Fun Fizzyology Facts: When One Banana May Not be Enough!


Blog post by SimGHOSTS member Kim Baily

Healthcare Facts for Simulation Technology Specialists: The Fun "Fizzyology" of Electrolytes

This is the fourth post in a series designed to help sim techs without a medical background understand some basic physiology (or those who need a refresher). Simulation technicians can help create fidelity in simulation by understanding the physiology and/or pathophysiology behind each scenario. Missing data or typical equipment can confuse learners and leave them guessing about their next action. The appropriate cues from lab reports, IV therapy, 12 lead EKG, patient complaints, catheter placements and moulage can help guide learners.

Although potassium ions are found both inside cells and in fluids surrounding cells the concentration inside the cells is much higher (141-150 mEq/L inside and 3- 5mEq/L outside). Please see previous posts for details. Small changes in blood plasma concentrations of potassium can have dramatic effects on cardiac and neurological function. The body does not store potassium and a daily intake of 40- 80 mEq is needed. However, even when a patient is not eating, potassium levels fall quite slowly as cells that break down to produce energy release potassium into plasma. Foods rich in potassium include fruits, vegetables, meats and nuts.

This post will discuss low potassium levels. A low potassium level is known as hypokalemia – less than 3.5mEq/L.

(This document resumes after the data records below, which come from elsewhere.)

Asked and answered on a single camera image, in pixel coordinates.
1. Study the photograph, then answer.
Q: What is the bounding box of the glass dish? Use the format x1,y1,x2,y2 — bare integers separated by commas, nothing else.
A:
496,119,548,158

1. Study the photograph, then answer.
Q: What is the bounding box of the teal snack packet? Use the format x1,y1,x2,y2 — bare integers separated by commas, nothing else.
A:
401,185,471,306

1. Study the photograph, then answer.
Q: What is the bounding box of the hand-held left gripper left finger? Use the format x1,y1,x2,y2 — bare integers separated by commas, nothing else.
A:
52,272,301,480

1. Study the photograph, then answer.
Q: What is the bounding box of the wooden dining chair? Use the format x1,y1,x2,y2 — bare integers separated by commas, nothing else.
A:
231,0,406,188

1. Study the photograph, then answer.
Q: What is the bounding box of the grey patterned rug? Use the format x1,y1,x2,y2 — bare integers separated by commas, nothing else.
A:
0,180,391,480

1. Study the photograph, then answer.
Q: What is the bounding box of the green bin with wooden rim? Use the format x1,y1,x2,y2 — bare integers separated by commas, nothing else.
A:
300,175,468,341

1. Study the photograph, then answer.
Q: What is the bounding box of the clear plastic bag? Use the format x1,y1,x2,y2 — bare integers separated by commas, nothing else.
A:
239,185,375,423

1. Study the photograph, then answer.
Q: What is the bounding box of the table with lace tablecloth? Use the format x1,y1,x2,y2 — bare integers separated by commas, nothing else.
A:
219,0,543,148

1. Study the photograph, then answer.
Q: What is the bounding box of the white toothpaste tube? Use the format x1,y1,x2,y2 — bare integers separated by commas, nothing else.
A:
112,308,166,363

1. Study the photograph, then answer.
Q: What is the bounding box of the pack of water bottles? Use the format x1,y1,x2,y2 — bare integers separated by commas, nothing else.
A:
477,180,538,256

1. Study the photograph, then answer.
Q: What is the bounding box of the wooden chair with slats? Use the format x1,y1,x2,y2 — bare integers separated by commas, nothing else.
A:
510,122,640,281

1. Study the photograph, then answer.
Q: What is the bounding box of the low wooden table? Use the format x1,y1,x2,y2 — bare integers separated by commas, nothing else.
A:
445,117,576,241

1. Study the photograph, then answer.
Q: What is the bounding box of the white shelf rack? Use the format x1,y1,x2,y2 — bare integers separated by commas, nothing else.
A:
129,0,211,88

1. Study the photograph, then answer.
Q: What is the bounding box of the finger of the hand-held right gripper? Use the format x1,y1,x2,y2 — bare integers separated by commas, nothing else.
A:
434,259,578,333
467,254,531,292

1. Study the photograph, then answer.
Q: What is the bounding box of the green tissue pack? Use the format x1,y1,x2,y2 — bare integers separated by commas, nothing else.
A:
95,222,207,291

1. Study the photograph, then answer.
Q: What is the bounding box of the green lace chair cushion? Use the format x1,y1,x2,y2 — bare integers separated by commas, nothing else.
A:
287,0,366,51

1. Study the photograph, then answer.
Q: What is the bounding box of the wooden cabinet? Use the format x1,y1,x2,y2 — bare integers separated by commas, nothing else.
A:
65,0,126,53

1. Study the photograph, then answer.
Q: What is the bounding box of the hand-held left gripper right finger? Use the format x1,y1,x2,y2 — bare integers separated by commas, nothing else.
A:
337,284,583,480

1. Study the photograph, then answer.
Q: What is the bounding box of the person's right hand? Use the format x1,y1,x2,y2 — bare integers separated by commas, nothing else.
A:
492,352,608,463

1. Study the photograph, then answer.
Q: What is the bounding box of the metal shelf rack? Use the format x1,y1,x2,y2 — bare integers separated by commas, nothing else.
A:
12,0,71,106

The most common causes of hypokalemia are:

  • Loss of fluid from GI tract. Internationally diarrhea is the most common cause of hypokalemia.
  • Diuretics – drugs that cause water to be eliminate from the kidneys – e.g. Lasix a loop diuretic. Note there are a few diuretics that “spare” potassium e.g. spironolactone, amiloride and triamterene.
  • Some steroids e.g. corticosteroids which cause sodium retention and potassium excretion (hence the fluid retention, weight gain and classic “moon face” seen with prolonged steroid treatment.)
  • Beta stimulants such as epinephrine can cause transient hypokalemia.
  • Alkalotic serum pH > 7.4. As the body attempts to bring pH to normal levels H+ ions move out of cells in exchange for potassium resulting in a hypokalemia. (Note: hypokalemia may contribute to the development of metabolic alkalosis).

Hypokalemia can cause bradycardia or paroxysmal tachycardia, premature ventricular contractions (PVCs). These changes are rare in patients unless there is underlying cardiac disease. NOTE: for patients taking digitalis, hypokalemia is more serious because the toxic effects of digitalis are more likely when potassium levels are low. The ECG in a client with hypokalemia has prominent U waves and the T waves are flat with eventual ST depression. Other symptoms of hypokalemia may include anorexia, muscle weakness, decreased bowel sounds and abdominal distention. Ileus and lethargy are key symptoms of hypokalemia in newborns. Flaccid paralysis may also develop. The symptoms listed may be found with other disorders so the learners should take a thorough history and analyze labs.

Hypokalemia Treatment:

Potassium may be given three different ways: IV, oral or by increasing potassium in the diet with K+ rich foods.

  • Potassium may be ordered in mEq, % solutions or as mg. Care needs to be taken not to make a med error when administering potassium.
  • Oral preparations come in liquids, pills, capsules and elixirs. These preparations can cause stomach upset so should not be given on an empty stomach. The pills are often huge and some patients have difficult swallowing these “horse pills”! Salt substitutes often contain as much as 50mEq of potassium per teaspoon. The dose of routine oral supplements depends to some extend on the amount of potassium in the diet.
  • IV. Sometimes IV medicines are given all at once – this is known as IV push. NOTE: Potassium is NEVER given IV push. Usually pharmacy mixes IV potassium.
    • Potassium is always mixed with a new bag of IV fluid – this ensures an accurate concentration of ion.
    • Typically no more than 40mEq of potassium is added to a liter bag and the potassium is infused at a maximum rate of 10mEq per hour (note some authorities say 20mEq/h may be given). If the order reads 10mEq/h and the concentration of potassium in the bag is 40 mEq/L, what would be the flow rate of the IV be in mL/h?
    • Potassium is extremely irritating to veins and may cause a burning sensation. Ideally a central line should be used because a larger blood volume will dilute the potassium ions.
    • Urine output must be adequate (>30mL/h in adults, 4ml/h in newborns, 1-2mL/kg in older children) or hyperkalemia may result. Urine output should be checked during administration.
  • Signs and Symptoms of Digoxin Toxicity.
    • Bradycardia – the pulse is always checked before digoxin is administered. If below 60 the dose is held and the provider notified.
    • Nausea, vomiting, diarrhea, headaches, visual disturbances such as blurred vision or seeing halos around bright objects.

A hypokalemia scenario can be set a many learner levels. Hypokalemia makes a wonderful basis for many learning objectives; however, the labs and ECG are key in providing learners with the correct cues.